■ **WHAT TO WORK ON**: Scan the material that follows. Copy every line containing the word "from".

■ **RECORDED DATA**:
····················
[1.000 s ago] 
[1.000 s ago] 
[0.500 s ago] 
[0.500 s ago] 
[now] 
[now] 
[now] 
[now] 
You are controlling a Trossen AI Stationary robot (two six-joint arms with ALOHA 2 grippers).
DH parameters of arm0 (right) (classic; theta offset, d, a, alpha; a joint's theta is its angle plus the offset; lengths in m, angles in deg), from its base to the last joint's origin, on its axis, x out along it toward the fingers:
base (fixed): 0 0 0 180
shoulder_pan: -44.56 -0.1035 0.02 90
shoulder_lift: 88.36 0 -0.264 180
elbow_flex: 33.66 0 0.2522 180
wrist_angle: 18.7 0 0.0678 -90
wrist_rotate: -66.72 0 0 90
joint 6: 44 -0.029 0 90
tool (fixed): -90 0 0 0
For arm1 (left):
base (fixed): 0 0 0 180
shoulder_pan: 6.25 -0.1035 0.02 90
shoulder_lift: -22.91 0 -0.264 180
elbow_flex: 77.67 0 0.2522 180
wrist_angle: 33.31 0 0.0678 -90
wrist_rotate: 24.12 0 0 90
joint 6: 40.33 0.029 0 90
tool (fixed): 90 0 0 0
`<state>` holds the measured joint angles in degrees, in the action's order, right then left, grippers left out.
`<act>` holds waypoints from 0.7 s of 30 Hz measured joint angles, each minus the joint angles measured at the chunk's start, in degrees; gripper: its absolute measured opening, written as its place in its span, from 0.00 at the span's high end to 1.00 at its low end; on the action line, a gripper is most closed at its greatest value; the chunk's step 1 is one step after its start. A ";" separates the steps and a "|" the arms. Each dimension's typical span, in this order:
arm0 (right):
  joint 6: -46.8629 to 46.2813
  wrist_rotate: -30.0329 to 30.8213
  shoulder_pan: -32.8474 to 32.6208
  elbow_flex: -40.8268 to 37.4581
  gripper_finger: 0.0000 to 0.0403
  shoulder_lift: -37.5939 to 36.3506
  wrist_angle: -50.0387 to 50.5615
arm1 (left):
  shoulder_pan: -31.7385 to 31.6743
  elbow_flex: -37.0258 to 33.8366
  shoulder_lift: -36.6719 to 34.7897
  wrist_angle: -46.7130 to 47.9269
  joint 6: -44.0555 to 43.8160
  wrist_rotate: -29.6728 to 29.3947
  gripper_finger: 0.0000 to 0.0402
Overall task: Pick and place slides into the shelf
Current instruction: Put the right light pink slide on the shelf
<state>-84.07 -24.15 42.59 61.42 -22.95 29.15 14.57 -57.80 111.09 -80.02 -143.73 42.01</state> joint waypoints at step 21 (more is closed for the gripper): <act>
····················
■ **ANSWER SECTION**:
DH parameters of arm0 (right) (classic; theta offset, d, a, alpha; a joint's theta is its angle plus the offset; lengths in m, angles in deg), from its base to the last joint's origin, on its axis, x out along it toward the fingers:
`<act>` holds waypoints from 0.7 s of 30 Hz measured joint angles, each minus the joint angles measured at the chunk's start, in degrees; gripper: its absolute measured opening, written as its place in its span, from 0.00 at the span's high end to 1.00 at its low end; on the action line, a gripper is most closed at its greatest value; the chunk's step 1 is one step after its start. A ";" separates the steps and a "|" the arms. Each dimension's typical span, in this order:

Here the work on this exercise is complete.